The tubing valve may be comprised of any valve or valving device able to selectively permit and restrict the flow of the fluid therethrough. In the preferred embodiment, the tubing valve is comprised of a tubing mandrel and a tubing valve. The tubing mandrel has a longitudinal bore extending therethrough and is connected with the packer mandrel such that the longitudinal bore of the tubing mandrel communicates with the longitudinal bore of the packer mandrel and such that axial movement of the packer mandrel causes axial movement of the tubing mandrel. The tubing mandrel defines at least one mandrel aperture therethrough for the passage of fluid from the longitudinal bore.

The tubing sleeve is mounted about the tubing mandrel such that the tubing mandrel is movable axially relative to the tubing sleeve. Further, the tubing sleeve is connected to the packer sleeve such that axial movement of the packer sleeve causes axial movement of the tubing sleeve. The tubing sleeve defines at least one sleeve aperture therethrough for the passage of fluid which is communicable with the mandrel aperture upon the axial alignment of the mandrel aperture and the sleeve aperture. Movement of the packer valve towards the closed flow position axially aligns the mandrel aperture and the sleeve aperture to permit the passage of fluid therethrough, while movement of the packer valve towards the open flow position axially misaligns the mandrel aperture and the sleeve aperture to inhibit the passage of fluid therethrough.

Finally, the apparatus may be comprised of two packer valves connected together in series with the tubing valve such that the tubing valve is located therebetween. Preferably, rotation of the tubing string in the first direction causes each of the packer valves to move towards the closed flow position while the tubing valve is moved towards an open position and rotation of the tubing string in the second direction causes each of the packer valves to move towards the open flow position while the tubing valve is moved towards a closed position.

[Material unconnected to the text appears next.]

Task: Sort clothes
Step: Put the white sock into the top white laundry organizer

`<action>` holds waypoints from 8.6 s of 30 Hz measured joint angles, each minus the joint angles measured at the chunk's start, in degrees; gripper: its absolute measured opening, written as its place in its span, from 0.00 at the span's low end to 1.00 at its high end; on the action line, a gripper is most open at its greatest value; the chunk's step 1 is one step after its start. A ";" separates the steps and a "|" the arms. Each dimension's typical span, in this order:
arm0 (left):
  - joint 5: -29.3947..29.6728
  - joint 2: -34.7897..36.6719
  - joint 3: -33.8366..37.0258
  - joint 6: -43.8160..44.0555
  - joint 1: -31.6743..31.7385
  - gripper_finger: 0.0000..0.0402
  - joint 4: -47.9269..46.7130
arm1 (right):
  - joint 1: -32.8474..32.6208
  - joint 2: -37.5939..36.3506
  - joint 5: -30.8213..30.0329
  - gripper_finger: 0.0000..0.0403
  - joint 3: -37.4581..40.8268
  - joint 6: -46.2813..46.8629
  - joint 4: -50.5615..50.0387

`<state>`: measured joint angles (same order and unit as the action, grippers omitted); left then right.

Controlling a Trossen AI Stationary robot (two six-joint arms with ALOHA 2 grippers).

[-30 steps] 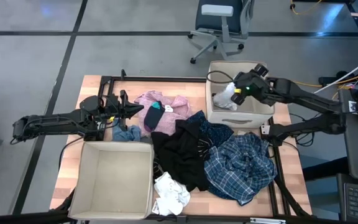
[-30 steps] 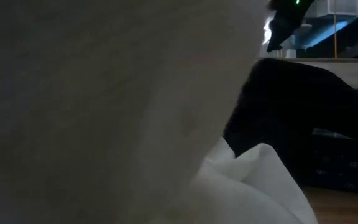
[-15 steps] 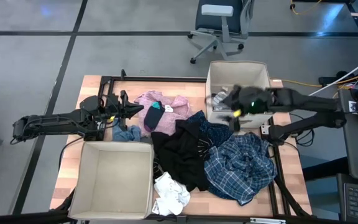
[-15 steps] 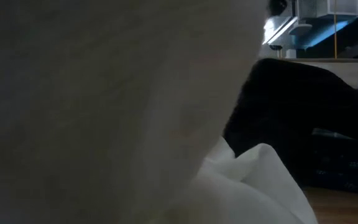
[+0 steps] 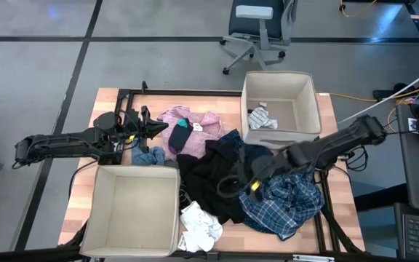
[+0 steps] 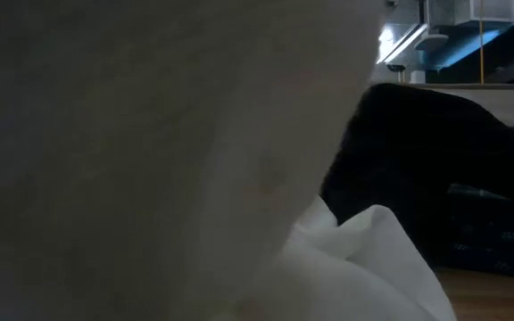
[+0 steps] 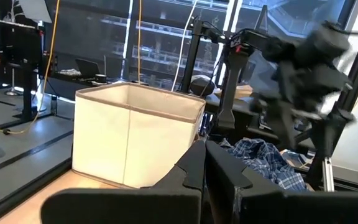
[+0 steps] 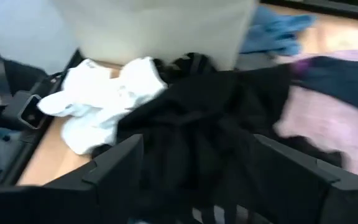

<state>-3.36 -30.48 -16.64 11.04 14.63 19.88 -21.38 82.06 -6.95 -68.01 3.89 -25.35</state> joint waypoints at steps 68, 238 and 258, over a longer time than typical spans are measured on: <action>-3.06 0.00 0.04 4.10 -0.02 0.00 -4.64 | -9.62 29.64 -25.56 0.05 -27.69 3.97 -8.17; -8.26 0.00 0.02 2.72 -0.02 0.00 -6.49 | -5.00 26.70 -31.25 0.09 -34.20 23.86 -34.58; -8.46 0.00 0.02 2.04 -0.04 0.00 -7.39 | -5.87 27.55 -13.60 0.67 -35.46 8.66 -15.72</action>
<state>-11.81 -30.48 -16.62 13.08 14.59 12.49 -27.25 109.61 -20.55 -103.46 12.55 -41.07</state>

In addition, the invention is comprised of a method for regulating the flow of a fluid in a wellbore within a wellbore annulus between a tubing string and the wellbore. In a first aspect of the invention in its method form, the method is for use with a tubing rotator for rotating the tubing string within the wellbore and the method is comprised of the steps of:

(a) rotatably suspending the tubing string in the wellbore;

(b) connecting at least one packer valve with the tubing string, wherein the packer valve is actuatable through rotation of the tubing string between a closed flow position wherein the packer valve substantially seals the wellbore annulus and an open flow position wherein the flow of the fluid is permitted through the wellbore annulus; and

(c) rotating the tubing string by the tubing rotator in a first direction to actuate the packer valve to the closed flow position.

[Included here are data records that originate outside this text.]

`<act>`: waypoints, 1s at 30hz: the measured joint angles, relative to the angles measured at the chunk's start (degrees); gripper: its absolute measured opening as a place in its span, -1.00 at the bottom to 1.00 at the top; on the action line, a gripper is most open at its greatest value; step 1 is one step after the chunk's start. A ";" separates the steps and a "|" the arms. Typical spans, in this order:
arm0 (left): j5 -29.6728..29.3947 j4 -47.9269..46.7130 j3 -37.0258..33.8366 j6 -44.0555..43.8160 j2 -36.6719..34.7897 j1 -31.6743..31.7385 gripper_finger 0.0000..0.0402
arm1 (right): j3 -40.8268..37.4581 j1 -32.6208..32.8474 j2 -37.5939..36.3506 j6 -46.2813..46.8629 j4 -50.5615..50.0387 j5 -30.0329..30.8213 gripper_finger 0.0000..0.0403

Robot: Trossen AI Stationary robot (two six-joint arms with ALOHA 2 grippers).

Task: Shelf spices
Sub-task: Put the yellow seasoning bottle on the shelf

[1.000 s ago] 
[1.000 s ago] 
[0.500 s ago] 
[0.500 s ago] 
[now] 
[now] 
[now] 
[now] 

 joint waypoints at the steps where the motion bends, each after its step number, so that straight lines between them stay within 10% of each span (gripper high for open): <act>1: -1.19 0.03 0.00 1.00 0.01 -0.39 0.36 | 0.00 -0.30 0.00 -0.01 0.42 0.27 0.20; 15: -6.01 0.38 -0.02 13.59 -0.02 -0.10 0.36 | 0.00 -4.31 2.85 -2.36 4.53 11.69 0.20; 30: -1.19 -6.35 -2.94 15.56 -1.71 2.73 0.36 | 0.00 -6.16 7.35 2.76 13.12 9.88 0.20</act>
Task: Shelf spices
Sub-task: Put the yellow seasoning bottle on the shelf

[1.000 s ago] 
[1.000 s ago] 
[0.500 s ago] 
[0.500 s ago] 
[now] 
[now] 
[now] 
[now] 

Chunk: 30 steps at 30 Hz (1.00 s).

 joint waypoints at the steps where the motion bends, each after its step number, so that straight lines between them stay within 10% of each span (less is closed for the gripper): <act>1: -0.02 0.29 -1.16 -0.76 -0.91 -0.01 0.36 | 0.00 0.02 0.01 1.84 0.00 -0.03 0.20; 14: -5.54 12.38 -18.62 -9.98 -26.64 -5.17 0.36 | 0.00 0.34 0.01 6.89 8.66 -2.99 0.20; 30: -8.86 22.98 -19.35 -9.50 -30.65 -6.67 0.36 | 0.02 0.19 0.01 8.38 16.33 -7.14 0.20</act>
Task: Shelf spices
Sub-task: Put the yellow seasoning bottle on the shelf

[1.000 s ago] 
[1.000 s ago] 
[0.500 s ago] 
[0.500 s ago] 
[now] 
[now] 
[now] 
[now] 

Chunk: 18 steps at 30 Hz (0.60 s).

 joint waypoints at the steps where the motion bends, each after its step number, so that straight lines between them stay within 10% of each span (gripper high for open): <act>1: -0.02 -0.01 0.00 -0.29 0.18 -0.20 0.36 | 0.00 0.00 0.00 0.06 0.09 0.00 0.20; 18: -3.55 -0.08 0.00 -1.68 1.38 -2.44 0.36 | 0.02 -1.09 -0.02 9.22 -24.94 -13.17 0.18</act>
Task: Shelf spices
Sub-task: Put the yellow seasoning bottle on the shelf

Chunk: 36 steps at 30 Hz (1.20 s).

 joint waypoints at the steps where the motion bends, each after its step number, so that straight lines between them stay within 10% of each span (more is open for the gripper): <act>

In this first aspect, the method may further comprise the step of rotating the tubing string in a second opposed direction to actuate the packer valve to the open flow position.

In a second aspect of the invention in its method form, the method is comprised of the steps of:

(a) providing at least one packer valve comprising a packer body, an inner packing member and an outer packing member;

(b) suspending the packer body from the tubing string such that the packer body is manipulable through manipulation of the tubing string, wherein the packer body has a longitudinal bore extending therethrough for communication with the tubing string and wherein the inner packing member is associated with the packer body such that the inner packing member extends radially outwardly from the packer body, wherein an outer annular space is defined between the inner packing member and the wellbore when the packer valve is positioned in the wellbore;

(c) mounting the outer packing member with the packer body such that the outer packing member is movable axially relative to the inner packing member, wherein the outer packing member is a spaced radial distance from the packer body to define an inner annular space therebetween for bypassing the outer packing member;

(d) first moving the inner packing member axially towards the outer packing member to a closed flow position wherein the outer packing member is engaged with the inner packing member and the wellbore to substantially seal the outer annular space and the inner annular space.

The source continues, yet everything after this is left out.